Original topic: dumpling备份时候导致TiKV组件发生重启

| username: 小生不才

[TiDB Usage Environment] Production Environment / Testing / PoC
[TiDB Version] V5.2.4
[Reproduction Path] Operations performed that led to the issue
Scheduled backup jobs executed daily
[Encountered Issue: Problem Phenomenon and Impact]
During the scheduled backup process using dumpling, the TiKV component restarts, causing the backup job to not complete successfully.
[Resource Configuration]
[Attachments: Screenshots/Logs/Monitoring]

| username: TiDBer_小阿飞 | Original post link

Lock conflict or MVCC can’t find the corresponding key-value pair in KV, right?
Check for pessimistic lock conflicts and see what operations were performed.
select * from information_schema.deadlocks;

| username: tidb菜鸟一只 | Original post link

SHOW config WHERE NAME LIKE ‘%pessimistic-txn.pipelined%’;
Check if this parameter is set to true by default.
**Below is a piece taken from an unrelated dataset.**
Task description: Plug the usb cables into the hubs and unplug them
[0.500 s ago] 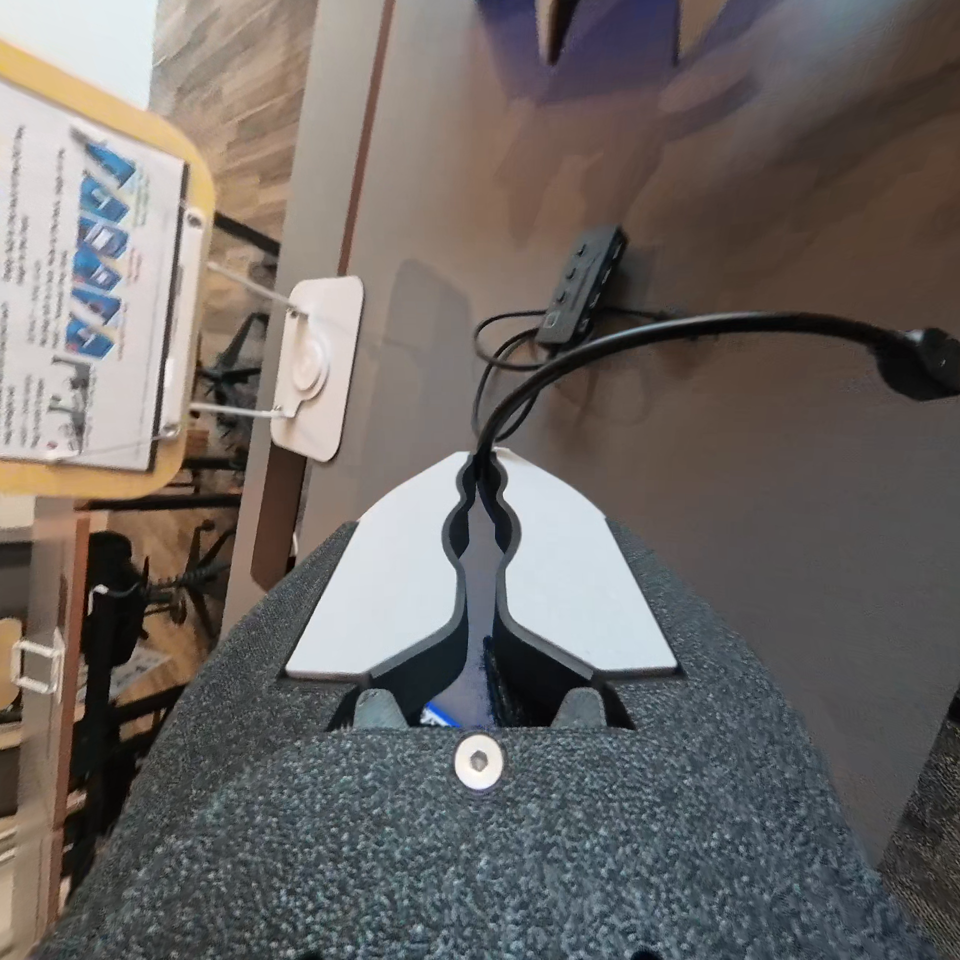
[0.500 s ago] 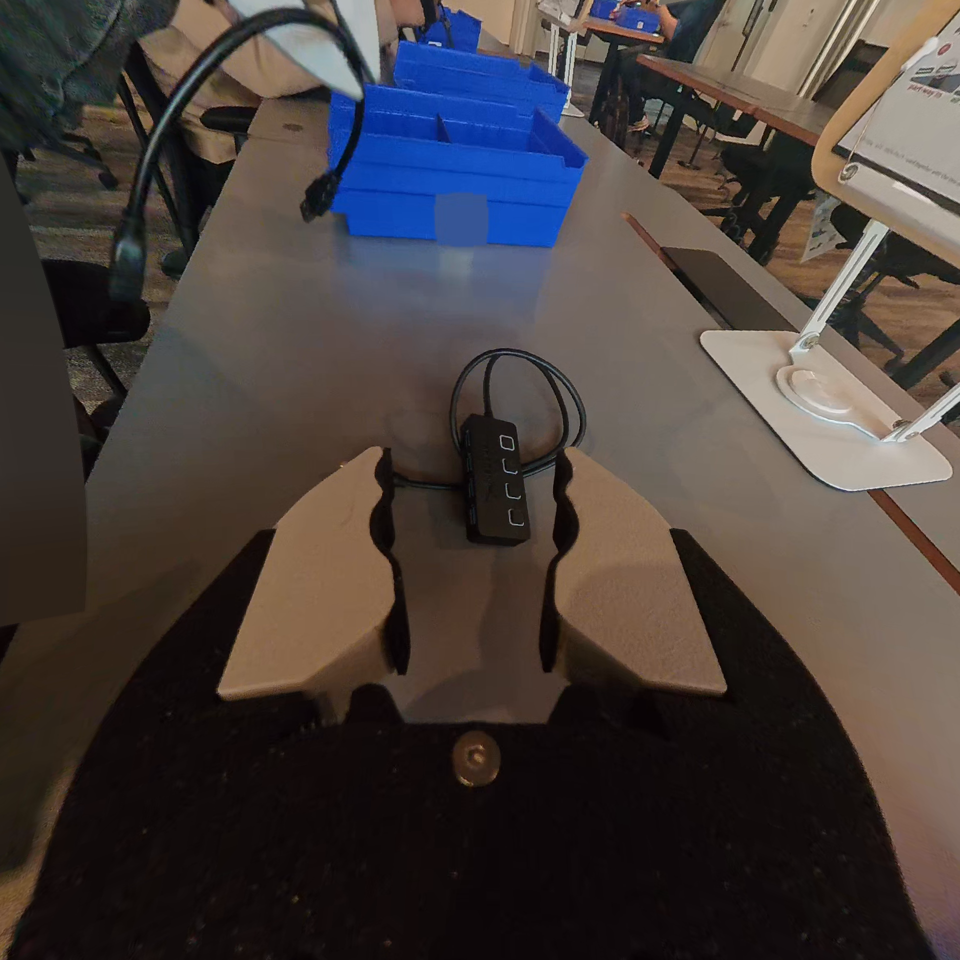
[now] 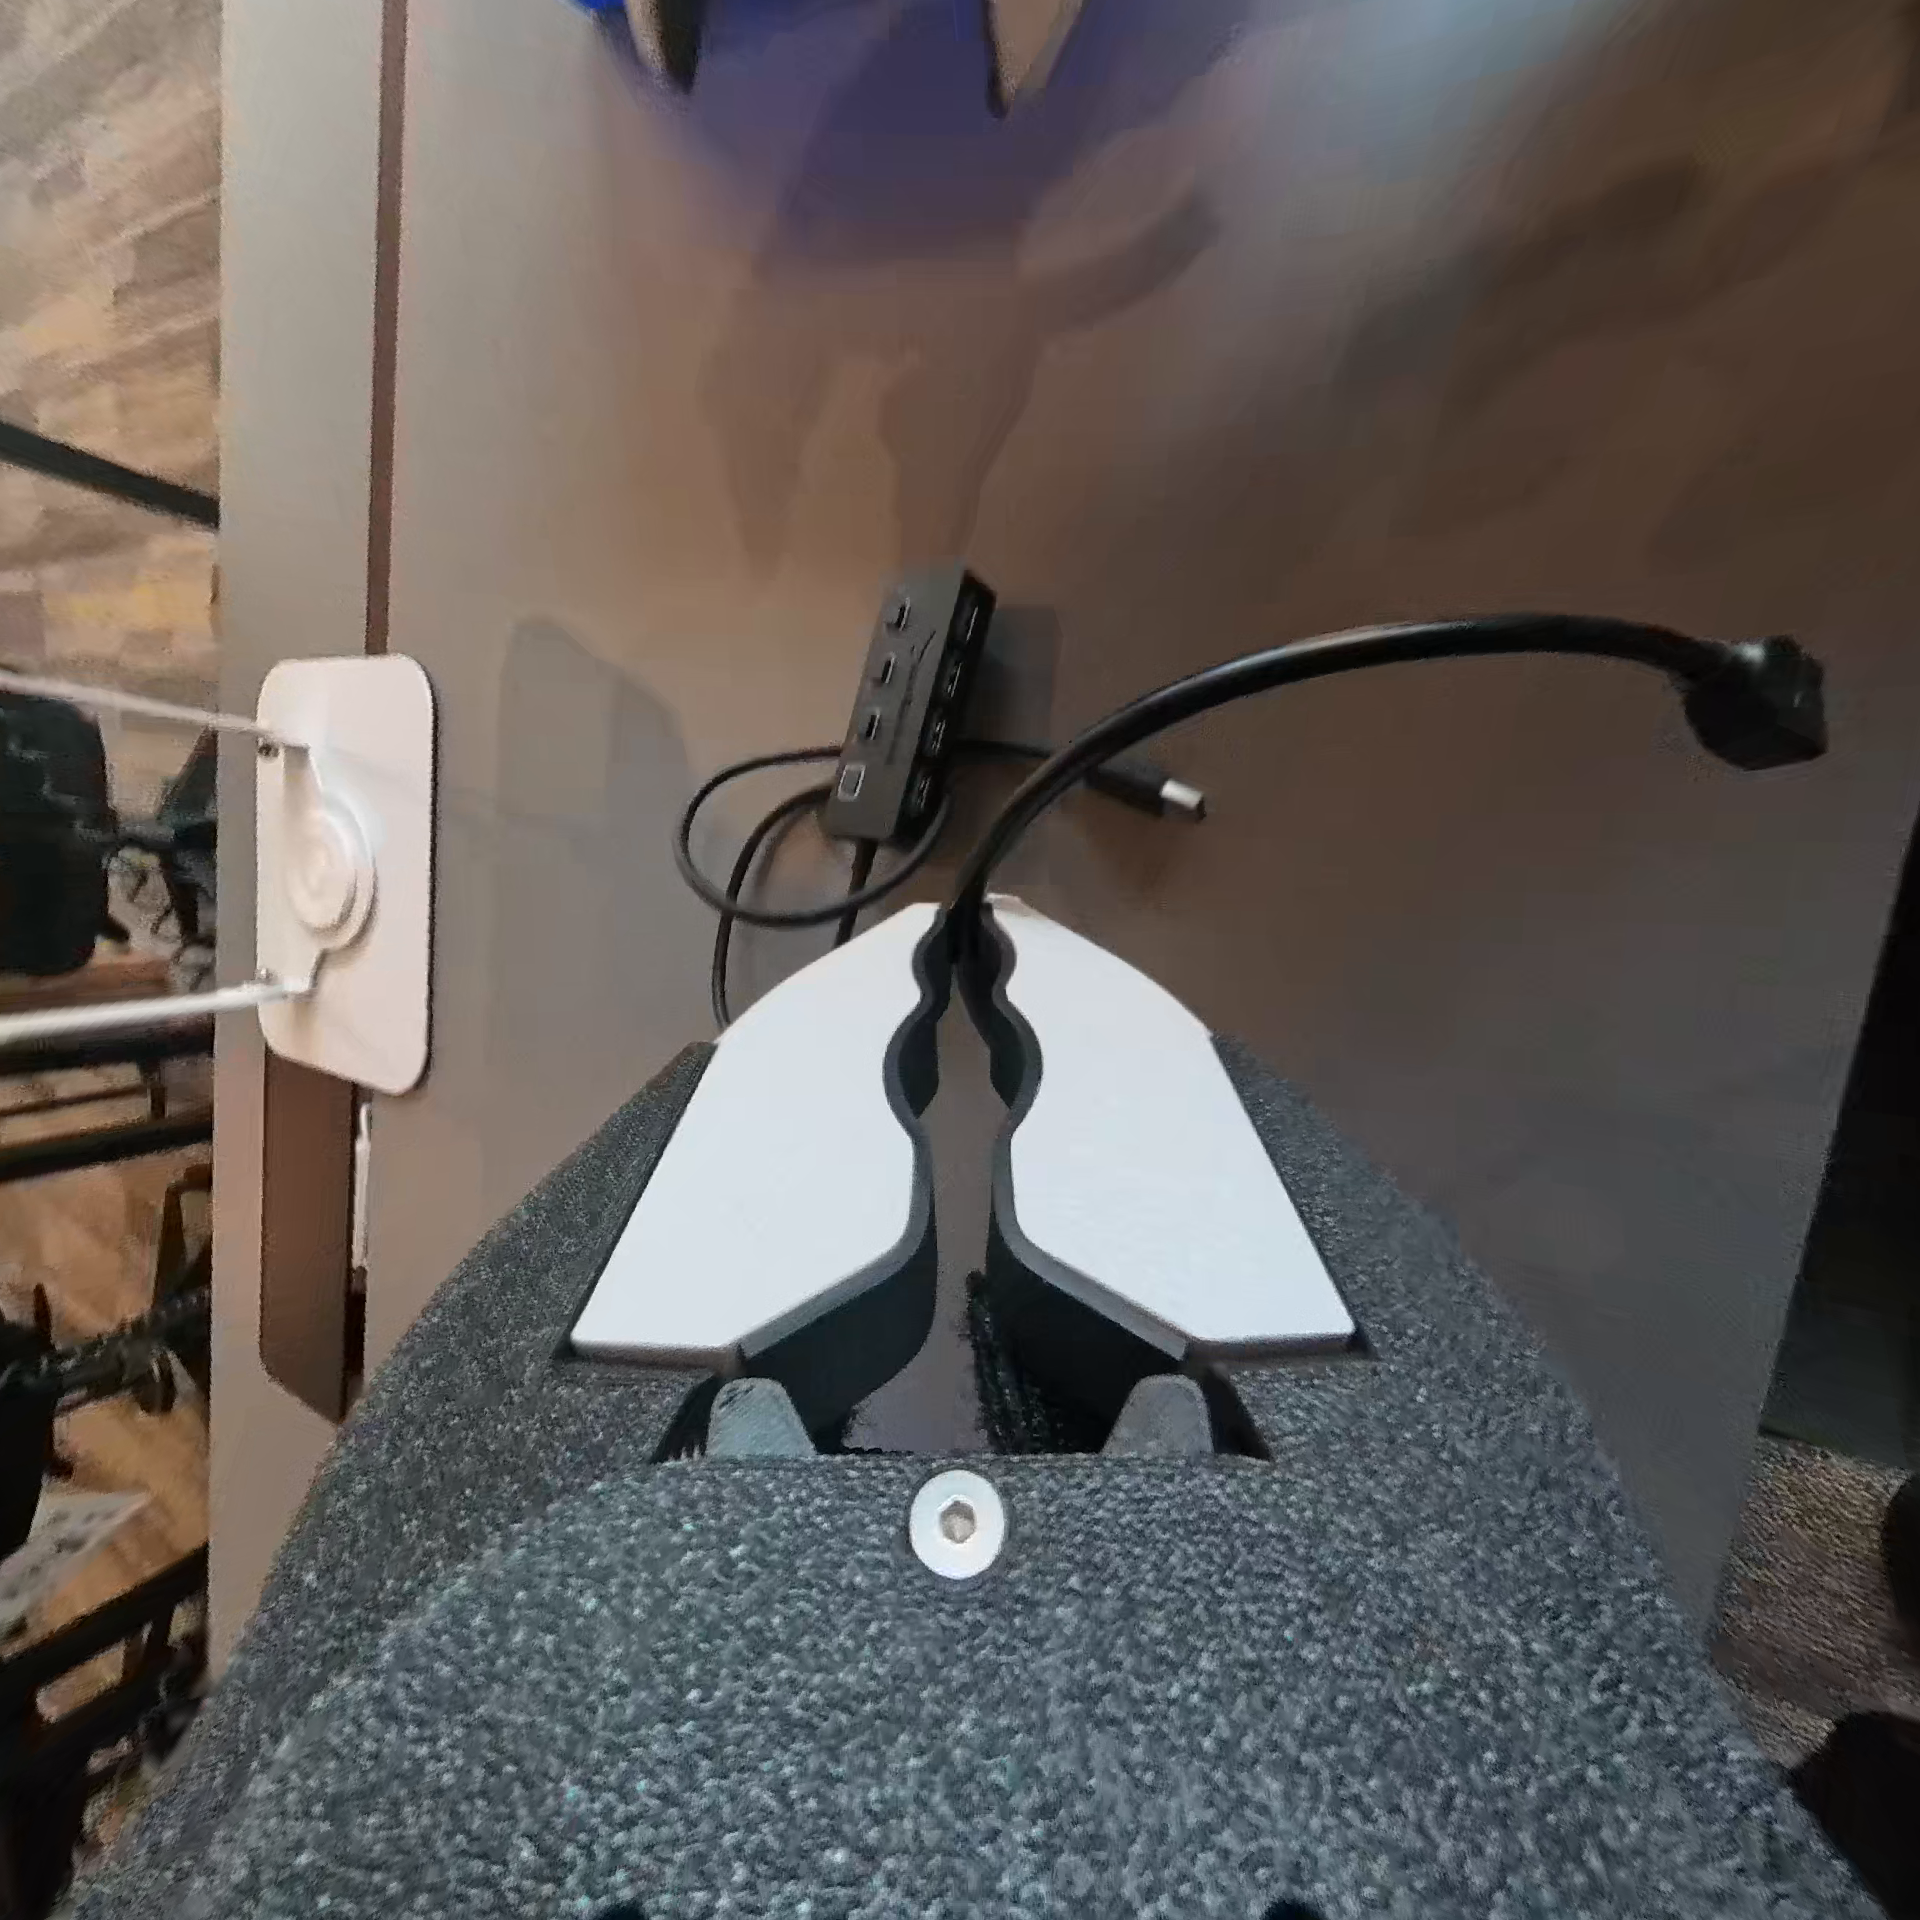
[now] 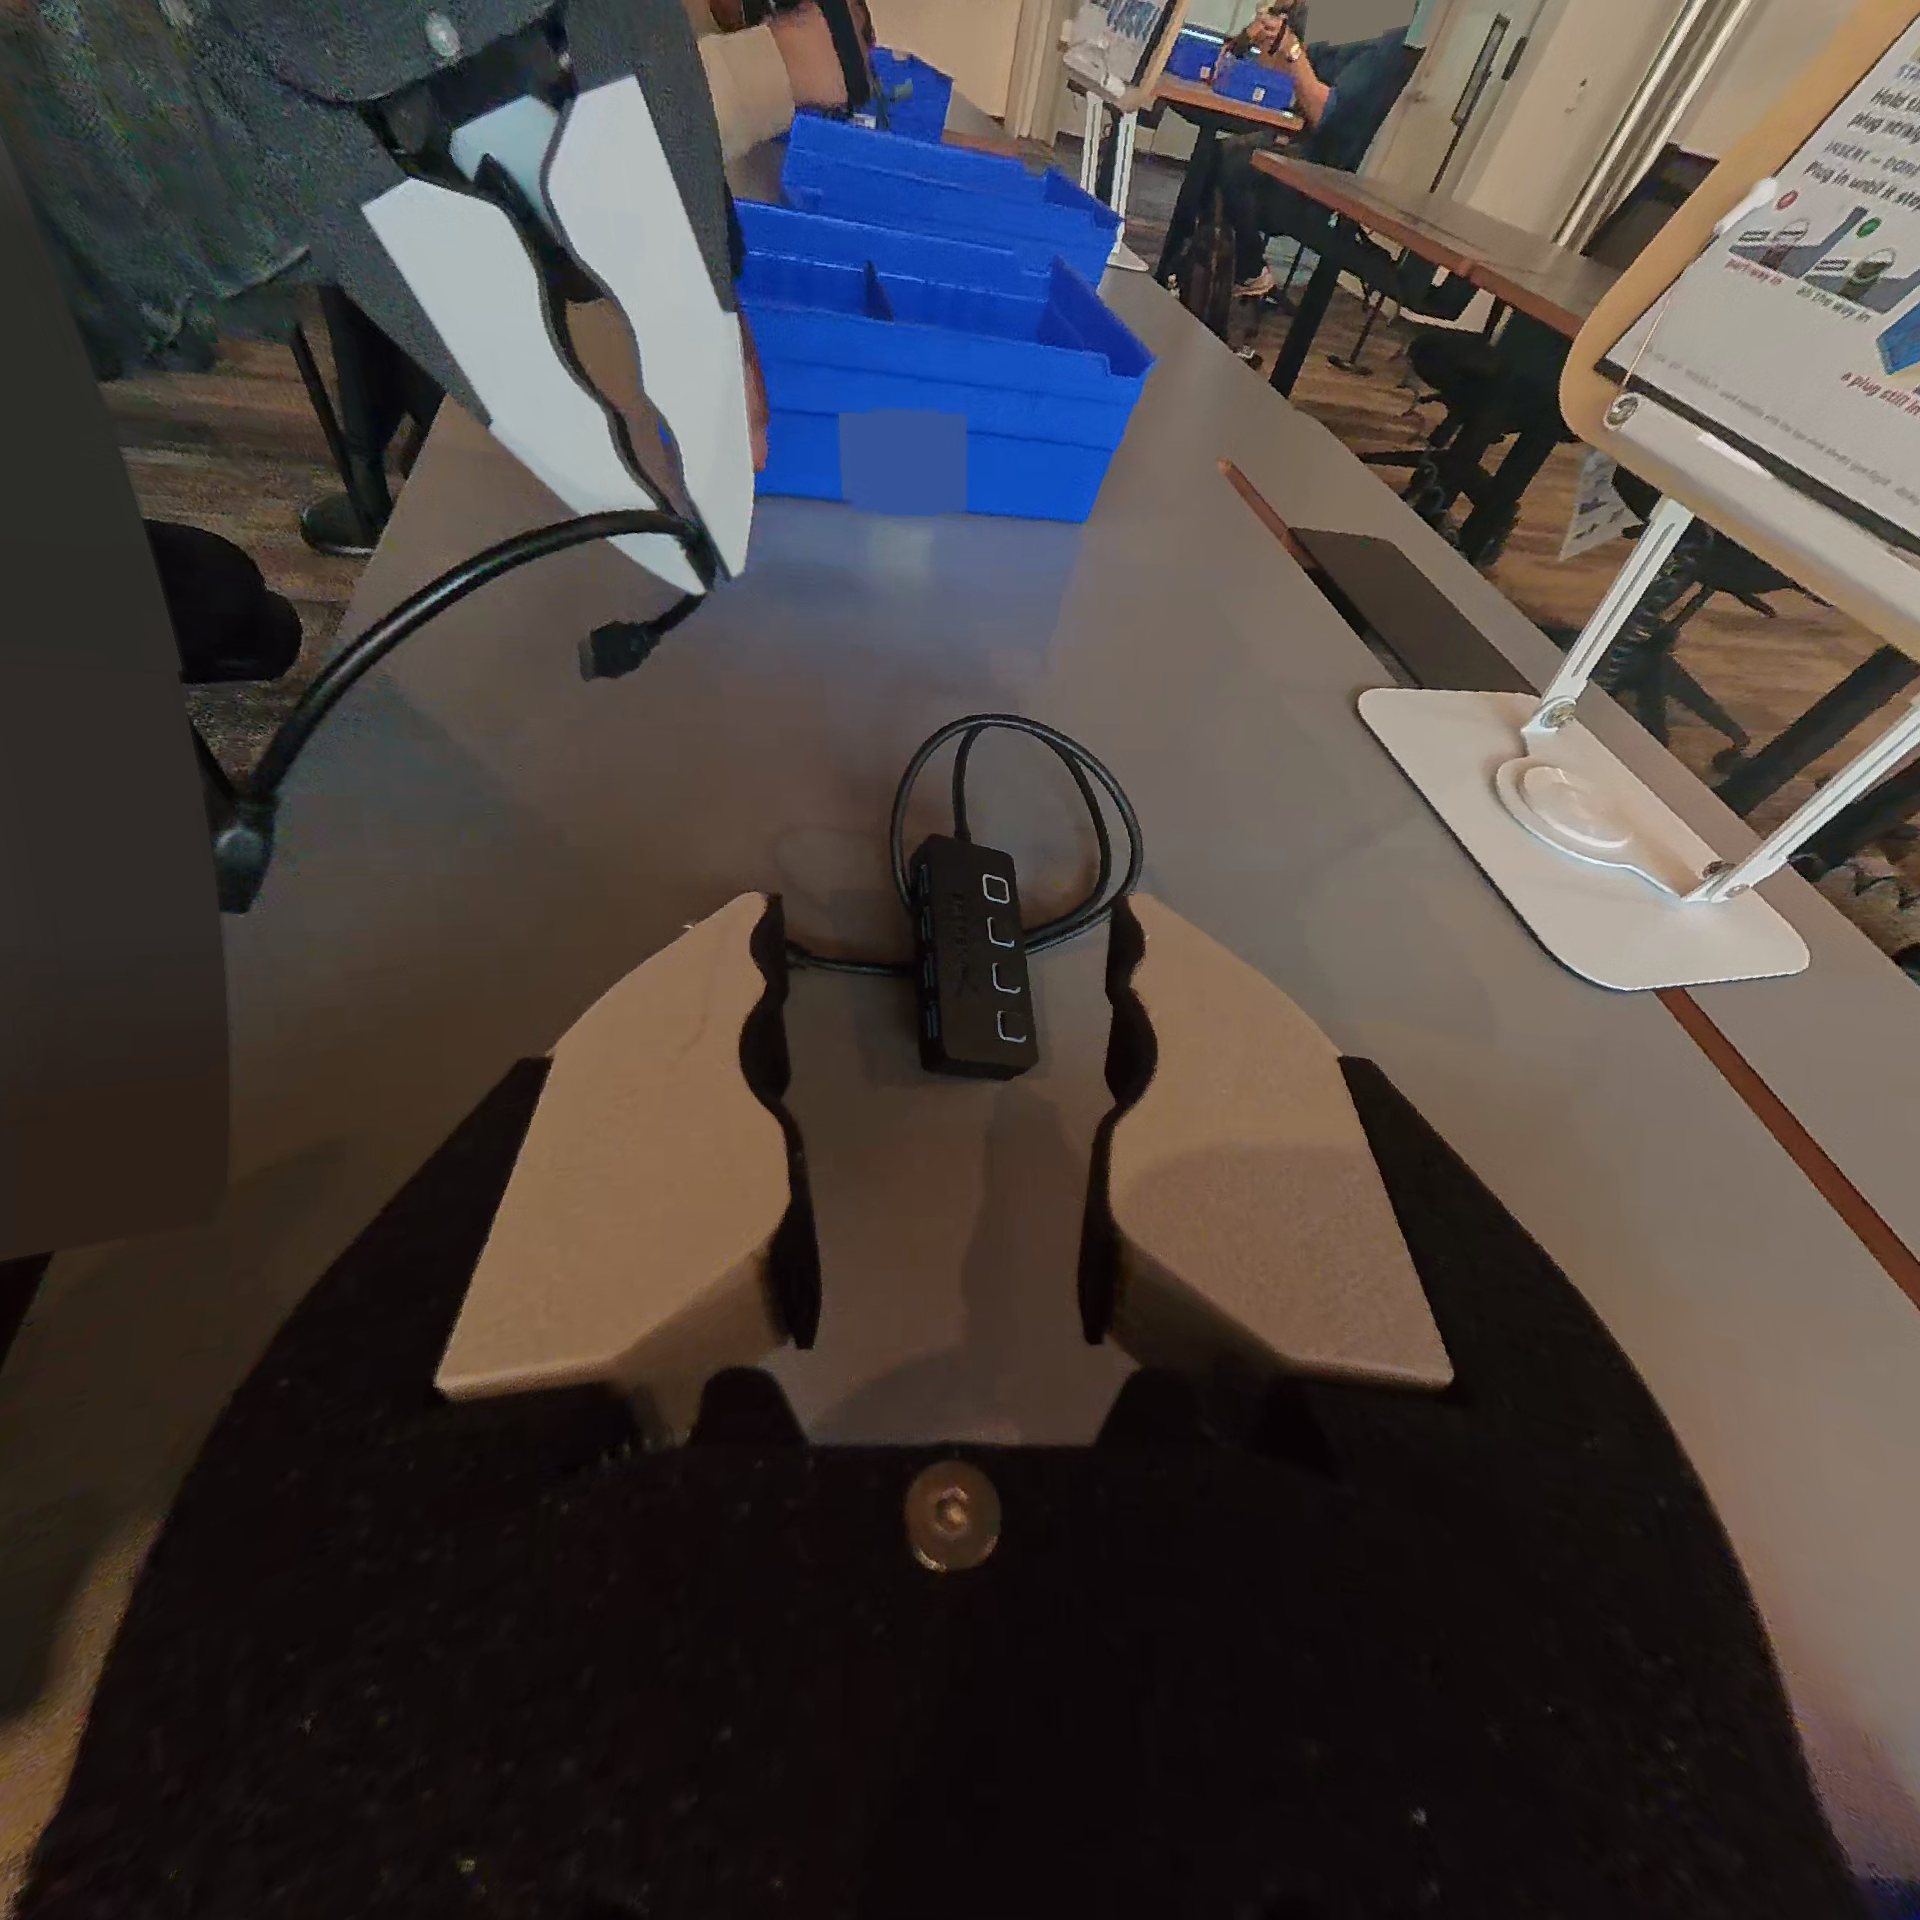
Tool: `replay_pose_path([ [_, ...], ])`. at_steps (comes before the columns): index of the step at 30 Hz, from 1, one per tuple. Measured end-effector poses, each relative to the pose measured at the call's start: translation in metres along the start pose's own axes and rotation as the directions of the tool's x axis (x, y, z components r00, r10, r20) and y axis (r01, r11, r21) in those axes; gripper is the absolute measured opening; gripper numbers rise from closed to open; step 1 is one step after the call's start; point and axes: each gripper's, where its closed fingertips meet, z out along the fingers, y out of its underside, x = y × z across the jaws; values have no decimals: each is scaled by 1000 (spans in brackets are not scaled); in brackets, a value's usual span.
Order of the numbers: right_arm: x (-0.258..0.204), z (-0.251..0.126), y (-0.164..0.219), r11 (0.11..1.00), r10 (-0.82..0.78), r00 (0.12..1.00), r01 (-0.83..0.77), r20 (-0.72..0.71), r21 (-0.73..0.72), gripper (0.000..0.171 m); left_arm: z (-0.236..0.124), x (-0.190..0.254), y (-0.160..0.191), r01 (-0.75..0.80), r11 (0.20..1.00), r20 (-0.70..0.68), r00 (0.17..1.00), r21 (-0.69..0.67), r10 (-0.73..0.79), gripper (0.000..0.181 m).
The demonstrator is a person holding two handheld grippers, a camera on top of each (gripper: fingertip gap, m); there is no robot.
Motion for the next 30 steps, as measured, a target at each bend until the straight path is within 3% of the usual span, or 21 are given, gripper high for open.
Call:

If it is, change it to false and try again.
SET config tikv pessimistic-txn.pipelined=‘false’;

| username: h5n1 | Original post link

The restart happened around 23:31, and the TiKV lock logs above are from 23:24. What about the logs before the restart?

| username: 小生不才 | Original post link

It was found that the TiKV restart was caused by insufficient memory. The concurrency number was modified during the dumpling backup. All components were normal during the backup, but the backup still failed. According to the official documentation for the pessimistic-txn.pipelined parameter, asynchronous writes of pessimistic locks may fail only when TiKV experiences network isolation or node failure.

| username: 小生不才 | Original post link

Do I need to check during the backup period? Currently, there is no lock conflict information.

| username: 小生不才 | Original post link

The logs before the restart are consistent with the logs above, so I just captured a portion randomly.

| username: TiDBer_小阿飞 | Original post link

When a TIKV restart occurs during backup, check the Dashboard and further investigate if there is any lock information to make a better judgment.